◆ How to complete this task:
The required result is every line of the records that includes "green".

:::

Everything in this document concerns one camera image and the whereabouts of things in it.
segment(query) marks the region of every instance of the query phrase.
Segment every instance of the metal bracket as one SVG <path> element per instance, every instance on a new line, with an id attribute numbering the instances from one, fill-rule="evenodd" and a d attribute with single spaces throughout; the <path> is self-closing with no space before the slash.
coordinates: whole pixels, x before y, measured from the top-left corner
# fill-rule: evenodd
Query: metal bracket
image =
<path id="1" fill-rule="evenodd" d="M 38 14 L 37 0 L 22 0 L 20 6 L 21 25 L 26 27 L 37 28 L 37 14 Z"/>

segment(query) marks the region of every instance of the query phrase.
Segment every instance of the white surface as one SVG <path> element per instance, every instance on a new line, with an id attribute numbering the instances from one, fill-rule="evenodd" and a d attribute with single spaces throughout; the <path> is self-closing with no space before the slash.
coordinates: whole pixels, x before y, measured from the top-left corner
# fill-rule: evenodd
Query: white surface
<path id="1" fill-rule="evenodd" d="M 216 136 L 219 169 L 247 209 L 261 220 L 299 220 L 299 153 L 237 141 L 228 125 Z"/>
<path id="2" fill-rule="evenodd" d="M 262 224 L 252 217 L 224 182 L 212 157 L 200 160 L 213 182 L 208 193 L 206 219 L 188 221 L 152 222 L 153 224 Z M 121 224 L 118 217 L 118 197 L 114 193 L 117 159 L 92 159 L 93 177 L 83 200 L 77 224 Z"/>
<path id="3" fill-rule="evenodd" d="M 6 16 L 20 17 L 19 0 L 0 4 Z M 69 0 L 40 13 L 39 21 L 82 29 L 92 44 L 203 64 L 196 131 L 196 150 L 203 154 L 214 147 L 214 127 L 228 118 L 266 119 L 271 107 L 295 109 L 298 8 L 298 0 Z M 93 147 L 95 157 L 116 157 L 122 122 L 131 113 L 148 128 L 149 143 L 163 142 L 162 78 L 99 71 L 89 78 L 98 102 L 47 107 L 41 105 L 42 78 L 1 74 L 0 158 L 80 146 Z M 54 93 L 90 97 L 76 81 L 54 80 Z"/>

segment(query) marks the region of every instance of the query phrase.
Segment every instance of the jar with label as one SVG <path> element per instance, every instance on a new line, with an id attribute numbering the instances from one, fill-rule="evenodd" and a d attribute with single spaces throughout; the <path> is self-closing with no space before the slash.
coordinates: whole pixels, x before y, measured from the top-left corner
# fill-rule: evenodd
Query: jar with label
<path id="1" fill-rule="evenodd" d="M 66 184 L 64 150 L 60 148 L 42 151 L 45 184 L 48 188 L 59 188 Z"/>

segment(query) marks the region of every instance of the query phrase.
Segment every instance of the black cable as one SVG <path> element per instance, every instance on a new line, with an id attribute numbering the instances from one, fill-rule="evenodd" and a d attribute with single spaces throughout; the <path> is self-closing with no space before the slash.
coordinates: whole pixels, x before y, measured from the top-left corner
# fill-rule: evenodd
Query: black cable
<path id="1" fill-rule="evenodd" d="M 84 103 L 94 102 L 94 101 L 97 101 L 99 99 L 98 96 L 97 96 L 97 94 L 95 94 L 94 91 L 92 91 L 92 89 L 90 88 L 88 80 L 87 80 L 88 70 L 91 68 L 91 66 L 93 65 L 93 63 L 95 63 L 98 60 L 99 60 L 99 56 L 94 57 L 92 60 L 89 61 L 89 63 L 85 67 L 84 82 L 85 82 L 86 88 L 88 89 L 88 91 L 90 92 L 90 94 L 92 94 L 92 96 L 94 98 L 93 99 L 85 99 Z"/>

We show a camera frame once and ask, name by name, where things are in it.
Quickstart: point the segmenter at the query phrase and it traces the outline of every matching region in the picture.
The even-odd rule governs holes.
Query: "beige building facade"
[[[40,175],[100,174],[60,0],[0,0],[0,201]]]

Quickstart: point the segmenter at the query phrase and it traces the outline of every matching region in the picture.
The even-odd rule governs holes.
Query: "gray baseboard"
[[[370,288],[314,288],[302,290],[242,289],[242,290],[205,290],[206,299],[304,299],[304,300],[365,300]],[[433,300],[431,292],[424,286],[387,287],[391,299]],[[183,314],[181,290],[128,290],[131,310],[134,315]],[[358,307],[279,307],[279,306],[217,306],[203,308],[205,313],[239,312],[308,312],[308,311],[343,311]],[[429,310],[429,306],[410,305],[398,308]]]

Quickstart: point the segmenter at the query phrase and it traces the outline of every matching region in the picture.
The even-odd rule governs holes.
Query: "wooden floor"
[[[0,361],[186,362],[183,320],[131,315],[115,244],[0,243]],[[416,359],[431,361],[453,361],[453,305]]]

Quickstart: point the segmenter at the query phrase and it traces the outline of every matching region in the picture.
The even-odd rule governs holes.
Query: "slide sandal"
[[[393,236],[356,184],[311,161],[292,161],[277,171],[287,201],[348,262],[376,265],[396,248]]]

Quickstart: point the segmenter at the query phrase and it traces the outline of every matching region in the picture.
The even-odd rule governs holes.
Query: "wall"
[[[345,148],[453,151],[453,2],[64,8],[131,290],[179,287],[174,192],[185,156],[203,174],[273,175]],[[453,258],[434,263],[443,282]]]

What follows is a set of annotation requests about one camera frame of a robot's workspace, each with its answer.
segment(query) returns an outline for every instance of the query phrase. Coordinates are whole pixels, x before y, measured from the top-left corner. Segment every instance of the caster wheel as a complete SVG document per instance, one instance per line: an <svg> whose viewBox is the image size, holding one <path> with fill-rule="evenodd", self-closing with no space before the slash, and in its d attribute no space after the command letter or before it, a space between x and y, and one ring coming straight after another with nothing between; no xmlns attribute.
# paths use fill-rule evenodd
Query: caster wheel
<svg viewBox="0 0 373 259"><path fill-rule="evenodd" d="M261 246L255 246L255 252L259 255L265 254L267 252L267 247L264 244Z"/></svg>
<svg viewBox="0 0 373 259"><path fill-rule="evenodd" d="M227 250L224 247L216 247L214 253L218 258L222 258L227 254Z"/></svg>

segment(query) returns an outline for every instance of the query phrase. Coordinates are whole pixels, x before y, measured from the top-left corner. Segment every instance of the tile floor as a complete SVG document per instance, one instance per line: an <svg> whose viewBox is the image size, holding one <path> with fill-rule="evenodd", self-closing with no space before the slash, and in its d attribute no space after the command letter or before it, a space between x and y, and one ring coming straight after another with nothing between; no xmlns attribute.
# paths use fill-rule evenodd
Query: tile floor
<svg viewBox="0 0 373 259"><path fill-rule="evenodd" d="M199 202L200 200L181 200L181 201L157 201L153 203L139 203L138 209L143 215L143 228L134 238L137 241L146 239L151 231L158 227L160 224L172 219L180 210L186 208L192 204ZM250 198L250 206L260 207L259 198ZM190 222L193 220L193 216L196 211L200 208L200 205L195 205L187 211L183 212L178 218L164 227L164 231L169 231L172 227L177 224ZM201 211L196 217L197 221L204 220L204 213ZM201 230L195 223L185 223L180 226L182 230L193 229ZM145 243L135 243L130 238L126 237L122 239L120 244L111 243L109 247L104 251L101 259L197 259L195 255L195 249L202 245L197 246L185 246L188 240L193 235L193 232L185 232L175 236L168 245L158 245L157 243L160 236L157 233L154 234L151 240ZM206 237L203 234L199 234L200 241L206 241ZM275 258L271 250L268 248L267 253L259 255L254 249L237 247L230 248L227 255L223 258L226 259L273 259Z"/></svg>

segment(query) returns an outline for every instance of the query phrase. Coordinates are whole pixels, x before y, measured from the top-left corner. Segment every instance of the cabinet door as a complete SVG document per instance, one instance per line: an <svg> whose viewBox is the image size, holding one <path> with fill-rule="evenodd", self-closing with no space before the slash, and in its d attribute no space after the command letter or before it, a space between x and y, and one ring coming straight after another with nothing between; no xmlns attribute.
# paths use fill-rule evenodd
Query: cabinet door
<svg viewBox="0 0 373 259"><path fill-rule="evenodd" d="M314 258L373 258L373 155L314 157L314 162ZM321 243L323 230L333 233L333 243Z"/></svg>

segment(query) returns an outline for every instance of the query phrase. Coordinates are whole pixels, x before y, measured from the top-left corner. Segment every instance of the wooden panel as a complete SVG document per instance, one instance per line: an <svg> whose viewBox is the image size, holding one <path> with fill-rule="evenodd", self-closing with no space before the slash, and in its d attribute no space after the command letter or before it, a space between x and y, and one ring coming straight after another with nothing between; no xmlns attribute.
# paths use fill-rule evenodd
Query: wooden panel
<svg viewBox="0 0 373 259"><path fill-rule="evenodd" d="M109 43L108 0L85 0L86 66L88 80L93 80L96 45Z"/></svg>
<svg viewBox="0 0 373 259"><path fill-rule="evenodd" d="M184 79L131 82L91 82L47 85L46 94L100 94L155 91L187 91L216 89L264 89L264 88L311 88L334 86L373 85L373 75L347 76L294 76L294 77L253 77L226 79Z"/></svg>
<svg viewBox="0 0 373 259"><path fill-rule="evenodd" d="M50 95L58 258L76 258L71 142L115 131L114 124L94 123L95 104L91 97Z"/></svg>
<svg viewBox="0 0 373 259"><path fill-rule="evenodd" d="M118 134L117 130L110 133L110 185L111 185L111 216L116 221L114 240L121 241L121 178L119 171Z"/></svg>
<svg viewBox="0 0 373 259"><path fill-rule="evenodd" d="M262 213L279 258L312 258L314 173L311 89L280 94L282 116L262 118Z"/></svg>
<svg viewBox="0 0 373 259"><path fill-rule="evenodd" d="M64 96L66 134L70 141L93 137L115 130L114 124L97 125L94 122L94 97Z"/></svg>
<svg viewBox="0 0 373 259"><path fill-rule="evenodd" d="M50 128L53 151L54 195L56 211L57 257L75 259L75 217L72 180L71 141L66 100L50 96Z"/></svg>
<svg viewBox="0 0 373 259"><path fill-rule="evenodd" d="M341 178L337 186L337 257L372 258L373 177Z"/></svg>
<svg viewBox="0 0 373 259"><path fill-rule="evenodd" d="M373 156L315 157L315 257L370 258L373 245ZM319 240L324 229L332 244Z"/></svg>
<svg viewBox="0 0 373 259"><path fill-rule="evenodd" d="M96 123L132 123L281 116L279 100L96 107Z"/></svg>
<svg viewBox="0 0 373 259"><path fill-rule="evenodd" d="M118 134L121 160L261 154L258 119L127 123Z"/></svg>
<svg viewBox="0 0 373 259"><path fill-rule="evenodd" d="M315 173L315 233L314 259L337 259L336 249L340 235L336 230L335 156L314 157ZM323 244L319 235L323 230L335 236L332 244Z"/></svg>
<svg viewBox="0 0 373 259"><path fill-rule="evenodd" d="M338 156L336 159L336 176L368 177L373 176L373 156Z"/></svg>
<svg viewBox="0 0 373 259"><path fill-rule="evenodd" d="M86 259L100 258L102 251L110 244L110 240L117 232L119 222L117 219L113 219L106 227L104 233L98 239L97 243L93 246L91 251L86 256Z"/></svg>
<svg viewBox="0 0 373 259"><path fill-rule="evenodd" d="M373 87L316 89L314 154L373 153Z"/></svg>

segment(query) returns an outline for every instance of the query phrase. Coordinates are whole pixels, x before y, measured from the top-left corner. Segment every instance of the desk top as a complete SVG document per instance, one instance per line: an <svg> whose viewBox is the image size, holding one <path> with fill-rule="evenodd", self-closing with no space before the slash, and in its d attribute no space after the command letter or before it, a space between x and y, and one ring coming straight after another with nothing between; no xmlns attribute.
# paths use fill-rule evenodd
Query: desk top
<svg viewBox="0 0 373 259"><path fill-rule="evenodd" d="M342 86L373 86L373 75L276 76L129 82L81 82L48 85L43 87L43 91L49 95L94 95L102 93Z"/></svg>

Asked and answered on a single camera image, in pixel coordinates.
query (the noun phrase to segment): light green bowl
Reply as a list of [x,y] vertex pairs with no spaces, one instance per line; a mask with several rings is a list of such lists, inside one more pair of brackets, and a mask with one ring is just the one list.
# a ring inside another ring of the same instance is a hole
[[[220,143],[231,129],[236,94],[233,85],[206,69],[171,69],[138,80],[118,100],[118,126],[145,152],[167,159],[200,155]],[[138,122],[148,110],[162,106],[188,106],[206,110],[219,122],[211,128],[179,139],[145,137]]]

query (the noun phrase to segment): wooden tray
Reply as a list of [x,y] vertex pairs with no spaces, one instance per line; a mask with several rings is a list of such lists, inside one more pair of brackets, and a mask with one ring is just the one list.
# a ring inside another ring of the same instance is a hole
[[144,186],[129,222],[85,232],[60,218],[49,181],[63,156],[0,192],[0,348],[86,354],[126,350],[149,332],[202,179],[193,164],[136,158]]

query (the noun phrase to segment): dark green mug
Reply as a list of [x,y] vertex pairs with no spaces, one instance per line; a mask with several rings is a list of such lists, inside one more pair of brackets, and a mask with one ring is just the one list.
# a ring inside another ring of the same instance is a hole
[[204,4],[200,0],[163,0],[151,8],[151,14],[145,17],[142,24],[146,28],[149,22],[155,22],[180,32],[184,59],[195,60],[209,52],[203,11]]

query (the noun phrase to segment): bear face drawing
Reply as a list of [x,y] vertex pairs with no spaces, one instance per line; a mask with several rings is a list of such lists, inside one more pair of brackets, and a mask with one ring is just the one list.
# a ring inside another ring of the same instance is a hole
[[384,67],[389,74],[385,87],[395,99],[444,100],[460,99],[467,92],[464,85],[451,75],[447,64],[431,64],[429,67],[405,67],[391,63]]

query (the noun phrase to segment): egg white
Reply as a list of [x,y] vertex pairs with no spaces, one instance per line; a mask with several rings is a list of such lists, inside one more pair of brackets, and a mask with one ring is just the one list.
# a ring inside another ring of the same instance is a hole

:::

◆ Answer space:
query (the noun phrase to segment): light green bowl
query (the noun phrase to segment): dark green mug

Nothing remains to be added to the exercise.